Each line from the one holding "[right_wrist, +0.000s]" to the end of the listing below must be given again exactly as it appears.
Start of Records shown
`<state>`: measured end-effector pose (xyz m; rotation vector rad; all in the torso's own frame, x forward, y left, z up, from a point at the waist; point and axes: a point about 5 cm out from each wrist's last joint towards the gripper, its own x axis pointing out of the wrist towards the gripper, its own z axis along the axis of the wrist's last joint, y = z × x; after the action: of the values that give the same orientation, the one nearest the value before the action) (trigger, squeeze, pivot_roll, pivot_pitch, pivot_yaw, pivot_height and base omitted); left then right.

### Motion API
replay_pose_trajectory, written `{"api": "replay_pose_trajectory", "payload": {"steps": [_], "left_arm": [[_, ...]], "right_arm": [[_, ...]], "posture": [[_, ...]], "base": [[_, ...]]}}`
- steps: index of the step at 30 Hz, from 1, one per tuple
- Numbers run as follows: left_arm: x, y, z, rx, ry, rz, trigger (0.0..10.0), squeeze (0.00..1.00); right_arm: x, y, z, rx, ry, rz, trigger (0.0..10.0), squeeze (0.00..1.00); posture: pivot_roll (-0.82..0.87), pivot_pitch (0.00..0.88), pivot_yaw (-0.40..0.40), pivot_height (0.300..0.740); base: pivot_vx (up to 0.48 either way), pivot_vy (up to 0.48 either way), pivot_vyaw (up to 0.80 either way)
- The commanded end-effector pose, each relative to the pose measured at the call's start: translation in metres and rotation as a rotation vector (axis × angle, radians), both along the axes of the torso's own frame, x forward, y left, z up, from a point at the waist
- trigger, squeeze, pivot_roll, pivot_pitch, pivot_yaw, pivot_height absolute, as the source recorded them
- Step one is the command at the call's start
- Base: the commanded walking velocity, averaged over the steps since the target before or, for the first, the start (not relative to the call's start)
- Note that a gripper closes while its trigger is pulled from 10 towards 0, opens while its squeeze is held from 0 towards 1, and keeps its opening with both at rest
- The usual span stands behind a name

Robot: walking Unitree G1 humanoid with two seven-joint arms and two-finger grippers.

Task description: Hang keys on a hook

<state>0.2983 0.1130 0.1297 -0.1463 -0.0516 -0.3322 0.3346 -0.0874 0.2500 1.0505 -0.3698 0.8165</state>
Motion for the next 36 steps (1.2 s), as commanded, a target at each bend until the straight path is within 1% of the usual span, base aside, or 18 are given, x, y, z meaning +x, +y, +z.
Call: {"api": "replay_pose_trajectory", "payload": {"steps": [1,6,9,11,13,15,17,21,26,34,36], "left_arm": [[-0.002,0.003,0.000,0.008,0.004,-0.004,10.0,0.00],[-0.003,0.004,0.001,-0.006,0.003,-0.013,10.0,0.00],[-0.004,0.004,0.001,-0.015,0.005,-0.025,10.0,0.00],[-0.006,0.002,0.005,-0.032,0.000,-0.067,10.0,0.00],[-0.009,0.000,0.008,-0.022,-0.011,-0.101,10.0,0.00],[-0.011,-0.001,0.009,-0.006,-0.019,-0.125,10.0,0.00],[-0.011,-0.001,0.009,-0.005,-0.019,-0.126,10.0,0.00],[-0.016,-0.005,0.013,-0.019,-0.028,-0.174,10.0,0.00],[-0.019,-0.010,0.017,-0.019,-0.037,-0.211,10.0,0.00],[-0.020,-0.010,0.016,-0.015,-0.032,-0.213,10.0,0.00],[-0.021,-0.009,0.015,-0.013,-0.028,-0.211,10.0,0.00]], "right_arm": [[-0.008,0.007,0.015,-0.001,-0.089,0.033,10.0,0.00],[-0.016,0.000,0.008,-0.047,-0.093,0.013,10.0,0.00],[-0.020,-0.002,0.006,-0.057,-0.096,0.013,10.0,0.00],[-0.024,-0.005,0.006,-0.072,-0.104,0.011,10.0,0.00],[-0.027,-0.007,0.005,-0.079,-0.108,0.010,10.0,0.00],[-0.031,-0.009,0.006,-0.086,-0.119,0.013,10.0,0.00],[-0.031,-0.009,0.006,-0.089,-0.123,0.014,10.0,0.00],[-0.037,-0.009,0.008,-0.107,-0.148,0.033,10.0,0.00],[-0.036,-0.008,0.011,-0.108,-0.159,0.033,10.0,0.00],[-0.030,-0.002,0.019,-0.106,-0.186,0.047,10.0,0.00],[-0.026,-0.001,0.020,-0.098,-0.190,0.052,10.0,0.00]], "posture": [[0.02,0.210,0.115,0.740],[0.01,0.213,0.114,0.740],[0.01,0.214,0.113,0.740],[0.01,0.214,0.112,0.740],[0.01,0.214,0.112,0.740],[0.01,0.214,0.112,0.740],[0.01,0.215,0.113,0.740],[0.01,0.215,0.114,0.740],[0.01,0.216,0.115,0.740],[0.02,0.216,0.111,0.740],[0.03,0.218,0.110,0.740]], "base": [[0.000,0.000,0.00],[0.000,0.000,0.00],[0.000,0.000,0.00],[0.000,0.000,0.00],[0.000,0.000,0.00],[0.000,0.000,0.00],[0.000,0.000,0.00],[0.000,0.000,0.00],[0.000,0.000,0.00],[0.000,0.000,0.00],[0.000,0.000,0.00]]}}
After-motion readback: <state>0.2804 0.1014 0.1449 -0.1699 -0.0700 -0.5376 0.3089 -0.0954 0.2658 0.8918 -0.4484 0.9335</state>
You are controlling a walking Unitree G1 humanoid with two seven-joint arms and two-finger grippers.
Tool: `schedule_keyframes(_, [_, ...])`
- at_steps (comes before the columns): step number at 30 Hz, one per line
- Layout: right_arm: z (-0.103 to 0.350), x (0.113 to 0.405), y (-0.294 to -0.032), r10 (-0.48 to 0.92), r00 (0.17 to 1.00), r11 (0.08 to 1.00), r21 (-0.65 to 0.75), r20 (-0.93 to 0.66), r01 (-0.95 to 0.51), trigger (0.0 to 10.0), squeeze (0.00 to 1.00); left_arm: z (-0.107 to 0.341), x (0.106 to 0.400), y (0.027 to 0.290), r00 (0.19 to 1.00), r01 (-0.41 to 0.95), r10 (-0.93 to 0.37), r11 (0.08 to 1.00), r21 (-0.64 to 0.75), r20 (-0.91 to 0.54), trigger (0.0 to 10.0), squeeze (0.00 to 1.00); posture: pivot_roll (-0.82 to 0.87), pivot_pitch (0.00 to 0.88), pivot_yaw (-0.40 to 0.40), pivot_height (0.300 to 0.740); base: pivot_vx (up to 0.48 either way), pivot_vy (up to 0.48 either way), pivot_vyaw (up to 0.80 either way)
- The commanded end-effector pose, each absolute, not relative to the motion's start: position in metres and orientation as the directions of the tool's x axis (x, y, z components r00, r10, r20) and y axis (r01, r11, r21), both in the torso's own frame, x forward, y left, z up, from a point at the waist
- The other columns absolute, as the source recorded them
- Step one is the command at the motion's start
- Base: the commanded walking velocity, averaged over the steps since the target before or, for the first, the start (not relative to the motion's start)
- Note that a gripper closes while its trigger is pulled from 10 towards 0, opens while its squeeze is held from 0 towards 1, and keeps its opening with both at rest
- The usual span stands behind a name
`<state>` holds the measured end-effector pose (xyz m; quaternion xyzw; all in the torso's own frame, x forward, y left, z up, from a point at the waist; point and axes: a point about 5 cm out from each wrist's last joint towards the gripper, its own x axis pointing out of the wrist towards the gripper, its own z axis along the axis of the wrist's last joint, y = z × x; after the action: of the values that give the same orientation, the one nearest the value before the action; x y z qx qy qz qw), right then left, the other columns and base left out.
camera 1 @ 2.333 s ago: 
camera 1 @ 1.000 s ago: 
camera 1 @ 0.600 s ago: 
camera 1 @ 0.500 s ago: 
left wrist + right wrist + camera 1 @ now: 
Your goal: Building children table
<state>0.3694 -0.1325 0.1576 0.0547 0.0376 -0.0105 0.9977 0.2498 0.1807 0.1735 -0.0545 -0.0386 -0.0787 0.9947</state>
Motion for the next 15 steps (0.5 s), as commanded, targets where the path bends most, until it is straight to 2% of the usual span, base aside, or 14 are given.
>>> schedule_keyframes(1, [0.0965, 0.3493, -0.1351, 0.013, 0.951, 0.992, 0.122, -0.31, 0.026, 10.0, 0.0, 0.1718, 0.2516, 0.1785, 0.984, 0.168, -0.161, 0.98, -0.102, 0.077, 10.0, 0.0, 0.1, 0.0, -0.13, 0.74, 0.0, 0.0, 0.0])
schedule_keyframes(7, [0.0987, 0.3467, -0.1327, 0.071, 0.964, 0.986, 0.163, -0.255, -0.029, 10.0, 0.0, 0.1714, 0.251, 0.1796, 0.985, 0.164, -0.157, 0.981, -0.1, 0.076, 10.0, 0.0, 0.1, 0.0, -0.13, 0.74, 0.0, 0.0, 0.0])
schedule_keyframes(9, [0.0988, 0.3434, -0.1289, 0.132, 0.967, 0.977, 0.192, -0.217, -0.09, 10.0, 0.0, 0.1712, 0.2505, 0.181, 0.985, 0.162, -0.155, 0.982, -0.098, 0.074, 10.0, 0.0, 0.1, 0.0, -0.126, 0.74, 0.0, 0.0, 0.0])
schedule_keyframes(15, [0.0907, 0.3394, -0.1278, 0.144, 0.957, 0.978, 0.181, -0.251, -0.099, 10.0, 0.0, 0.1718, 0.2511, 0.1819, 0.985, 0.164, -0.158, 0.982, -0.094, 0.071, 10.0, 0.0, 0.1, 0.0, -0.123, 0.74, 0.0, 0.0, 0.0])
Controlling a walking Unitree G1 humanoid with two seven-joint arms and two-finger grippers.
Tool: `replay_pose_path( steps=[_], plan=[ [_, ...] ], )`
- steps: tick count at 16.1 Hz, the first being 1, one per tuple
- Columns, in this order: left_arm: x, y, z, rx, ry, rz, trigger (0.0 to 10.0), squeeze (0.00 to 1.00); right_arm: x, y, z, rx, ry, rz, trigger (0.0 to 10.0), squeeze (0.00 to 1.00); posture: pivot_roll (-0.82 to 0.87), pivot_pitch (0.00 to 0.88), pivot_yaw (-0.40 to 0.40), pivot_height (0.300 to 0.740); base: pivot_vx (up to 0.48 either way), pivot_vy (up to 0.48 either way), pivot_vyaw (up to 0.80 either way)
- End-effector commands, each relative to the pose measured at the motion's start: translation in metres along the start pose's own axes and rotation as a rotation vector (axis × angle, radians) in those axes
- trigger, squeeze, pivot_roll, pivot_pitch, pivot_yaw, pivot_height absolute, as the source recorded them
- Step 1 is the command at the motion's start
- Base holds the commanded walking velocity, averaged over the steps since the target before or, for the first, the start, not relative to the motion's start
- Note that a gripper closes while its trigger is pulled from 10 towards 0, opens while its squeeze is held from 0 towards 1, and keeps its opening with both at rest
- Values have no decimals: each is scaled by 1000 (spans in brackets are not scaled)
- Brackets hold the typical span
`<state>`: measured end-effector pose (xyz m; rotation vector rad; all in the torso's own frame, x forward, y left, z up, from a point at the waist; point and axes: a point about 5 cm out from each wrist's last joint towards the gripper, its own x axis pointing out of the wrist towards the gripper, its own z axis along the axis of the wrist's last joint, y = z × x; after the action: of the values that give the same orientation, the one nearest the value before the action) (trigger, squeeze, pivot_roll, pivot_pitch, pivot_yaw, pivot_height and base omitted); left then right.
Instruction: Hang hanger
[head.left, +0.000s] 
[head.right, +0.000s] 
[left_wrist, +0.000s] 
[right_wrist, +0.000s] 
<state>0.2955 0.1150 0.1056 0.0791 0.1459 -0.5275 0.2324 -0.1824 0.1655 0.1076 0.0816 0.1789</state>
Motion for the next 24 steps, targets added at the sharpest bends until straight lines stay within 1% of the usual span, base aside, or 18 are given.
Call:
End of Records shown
Reply to the task:
[right_wrist, +0.000s] 
<state>0.2955 0.1150 0.1056 0.0791 0.1459 -0.5275 0.2324 -0.1824 0.1655 0.1076 0.0816 0.1789</state>
Motion for the next 24 steps, targets added at the sharpest bends until straight lines stay within 1% of the usual span, base aside, or 18 are given.
Call:

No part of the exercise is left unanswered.